Cases & Commentaries
A 32-year-old man presented to the emergency department (ED) with 3 days of fever and right pleuritic chest pain. Review of systems was negative for cough or dyspnea, and medical, surgical, and social history were unremarkable. The patient had taken a 2-hour plane ride the day before onset of symptoms.
On arrival to the ED, the patient was tachycardic at 106 beats per minute, tachypneic at 24 breaths per minute, and febrile to 38.8° C orally. No heart or lung abnormalities were noted on exam. Initial workup included a normal complete blood count (CBC) and basic metabolic panel (BMP), an elevated D-dimer (666 μg/mL), and a moderate right pleural effusion on chest radiograph. Although the clinicians had a high suspicion for pulmonary embolism (PE), a computed tomography angiogram (CTA) chest demonstrated moderate right pleural effusion without evidence of PE or infiltrate. The patient was discharged home with prescriptions for oxycodone/acetaminophen and ibuprofen. Discharge diagnoses were "fever, pleural effusion, and chest wall pain."
The patient returned to the ED 3 days later reporting worsening pain and continued fever with new cough and dyspnea. Examination was significant for tachycardia at 105 beats per minute, mild tachypnea at 20 breaths per minute, and diminished right-sided lung sounds. Laboratory test results, including CBC and BMP, were unremarkable. However, a chest radiograph now showed a right-sided effusion with consolidative changes, and a thoracentesis was consistent with parapneumonic effusion. The patient was started on antibiotics and admitted for pneumonia with effusion. The patient quickly improved on antibiotics and was discharged 2 days later.
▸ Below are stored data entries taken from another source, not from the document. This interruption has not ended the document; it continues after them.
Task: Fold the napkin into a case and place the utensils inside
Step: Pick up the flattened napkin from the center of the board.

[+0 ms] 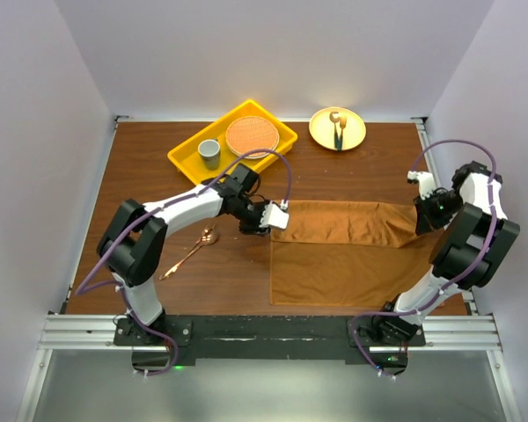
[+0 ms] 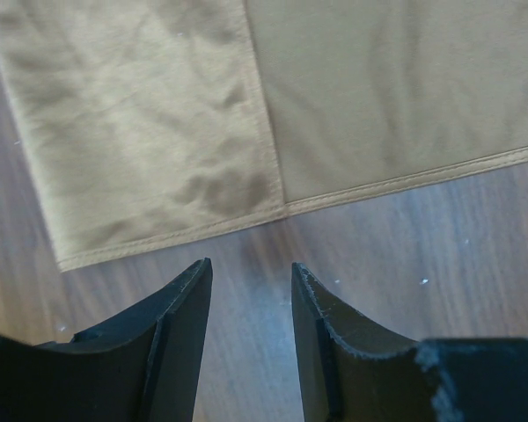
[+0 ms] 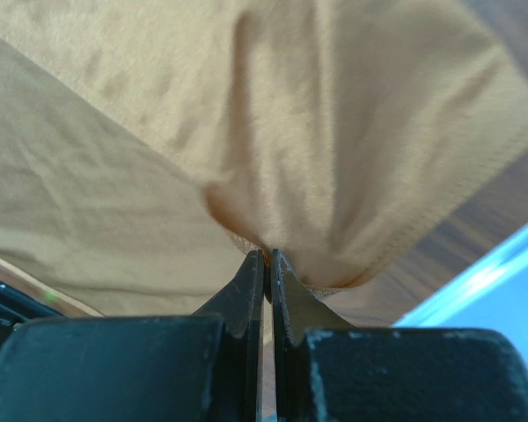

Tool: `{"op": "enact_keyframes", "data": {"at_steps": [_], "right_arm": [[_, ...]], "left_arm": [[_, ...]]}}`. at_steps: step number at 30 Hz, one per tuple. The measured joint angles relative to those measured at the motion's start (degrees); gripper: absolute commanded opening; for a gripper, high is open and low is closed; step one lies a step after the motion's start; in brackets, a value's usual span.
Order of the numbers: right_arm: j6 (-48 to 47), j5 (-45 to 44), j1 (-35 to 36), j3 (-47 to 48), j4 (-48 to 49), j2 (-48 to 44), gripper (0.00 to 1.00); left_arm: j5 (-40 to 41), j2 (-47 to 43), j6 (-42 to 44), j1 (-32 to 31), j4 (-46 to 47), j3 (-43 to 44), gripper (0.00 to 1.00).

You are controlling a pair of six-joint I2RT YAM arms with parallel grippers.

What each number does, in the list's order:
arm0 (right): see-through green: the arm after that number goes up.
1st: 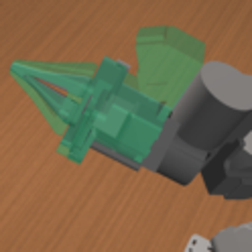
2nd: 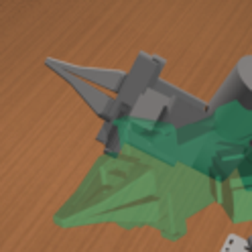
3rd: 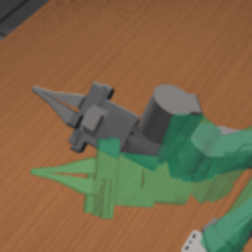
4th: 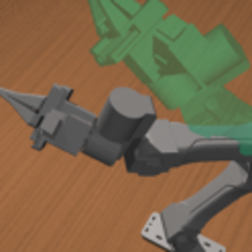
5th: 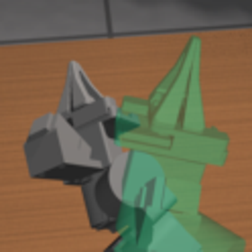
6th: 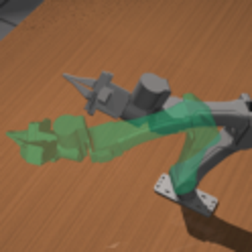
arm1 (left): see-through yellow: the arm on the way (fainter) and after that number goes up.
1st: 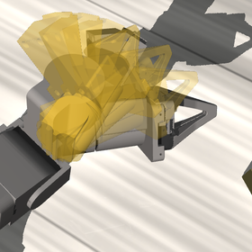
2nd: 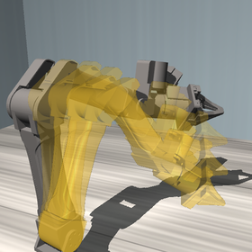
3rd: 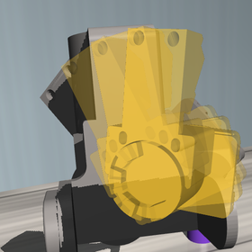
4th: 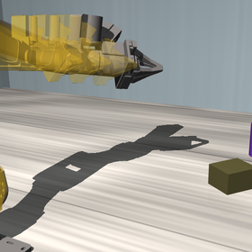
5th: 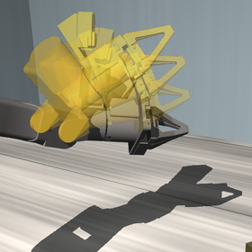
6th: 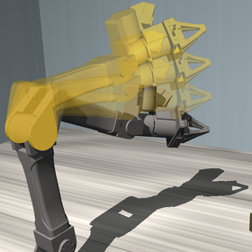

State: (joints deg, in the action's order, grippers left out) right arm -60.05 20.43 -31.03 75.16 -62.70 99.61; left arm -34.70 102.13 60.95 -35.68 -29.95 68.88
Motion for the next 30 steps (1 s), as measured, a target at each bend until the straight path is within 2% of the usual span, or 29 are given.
{"op": "enact_keyframes", "data": {"at_steps": [13, 30], "right_arm": [[1.3, -0.1, 0.0, -1.9, 1.5, 0.0, 0.00], [1.5, -0.2, 0.0, -3.5, 2.4, 0.0, 0.00]], "left_arm": [[0.5, 2.3, -3.2, -4.5, 1.1, -1.0, 0.46], [3.0, 8.1, -5.2, -5.0, 2.7, 2.1, 0.39]]}}
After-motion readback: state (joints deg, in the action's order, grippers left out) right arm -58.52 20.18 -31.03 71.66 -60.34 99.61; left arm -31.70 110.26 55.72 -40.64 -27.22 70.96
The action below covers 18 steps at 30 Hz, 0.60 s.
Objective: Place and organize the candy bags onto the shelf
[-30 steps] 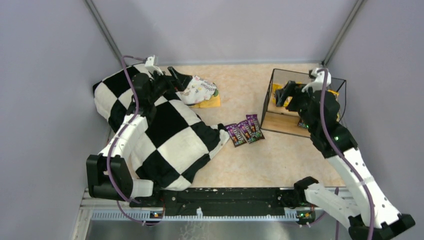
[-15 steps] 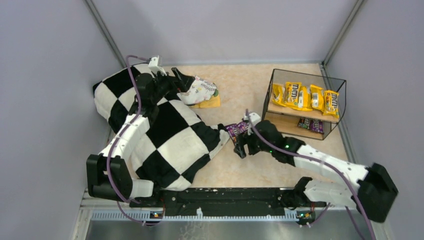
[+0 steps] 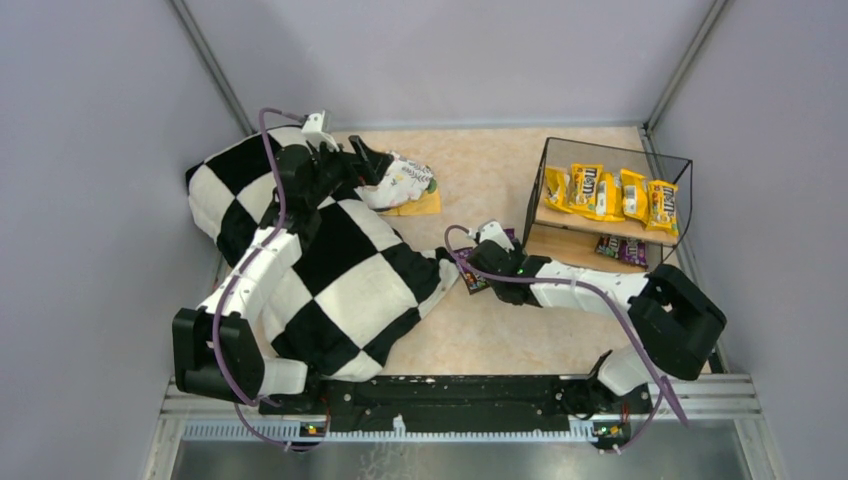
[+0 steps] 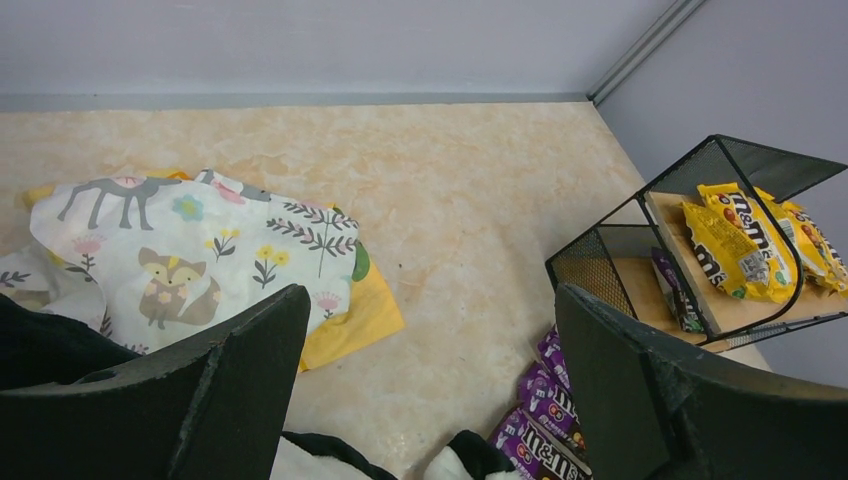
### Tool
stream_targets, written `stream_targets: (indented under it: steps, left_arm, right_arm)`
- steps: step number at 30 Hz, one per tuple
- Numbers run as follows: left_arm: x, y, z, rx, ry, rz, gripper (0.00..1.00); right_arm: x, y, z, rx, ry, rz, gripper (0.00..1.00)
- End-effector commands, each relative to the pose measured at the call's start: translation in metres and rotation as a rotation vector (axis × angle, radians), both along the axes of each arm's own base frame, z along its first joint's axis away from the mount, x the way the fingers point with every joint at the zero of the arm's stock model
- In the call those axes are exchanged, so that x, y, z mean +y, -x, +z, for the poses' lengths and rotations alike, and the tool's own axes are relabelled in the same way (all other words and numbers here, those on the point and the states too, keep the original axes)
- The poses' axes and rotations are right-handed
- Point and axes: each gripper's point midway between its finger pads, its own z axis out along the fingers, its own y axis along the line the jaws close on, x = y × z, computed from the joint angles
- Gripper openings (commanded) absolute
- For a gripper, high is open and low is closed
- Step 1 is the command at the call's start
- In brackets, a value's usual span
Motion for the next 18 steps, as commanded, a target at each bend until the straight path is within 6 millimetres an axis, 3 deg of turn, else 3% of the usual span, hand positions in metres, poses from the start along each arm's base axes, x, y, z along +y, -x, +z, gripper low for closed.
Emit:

Every year, more than 4 million Americans are diagnosed with community-acquired pneumonia (CAP), resulting in significant morbidity, mortality, and a total cost of more than $10 billion.(1) Guidelines dictate that the diagnosis of CAP requires the presence of clinical features suggestive of acute respiratory infection coupled with an acute infiltrate demonstrable by chest radiograph or other imaging modality.(2) As this case demonstrates, however, the clinical signs and symptoms associated with CAP are nonspecific, and radiographic imaging is not always diagnostic, resulting in potential for misdiagnosis.
Most literature regarding misdiagnosis of pneumonia describes overdiagnosis: attributing a constellation of clinical signs as symptoms to pneumonia ultimately found to be caused by another condition. In one study, 27.3% of the patients admitted from the emergency department (ED) with a diagnosis of pneumonia ultimately had another diagnosis on discharge.(3) Rates of overdiagnosis may have increased over time, a trend that may be driven, at least in part, by the Centers for Medicare & Medicaid Services (CMS) core performance measures focusing on timely antibiotic administration for CAP.(4) Although equally important, underdiagnosis of pneumonia, such as this case, is not as well-described.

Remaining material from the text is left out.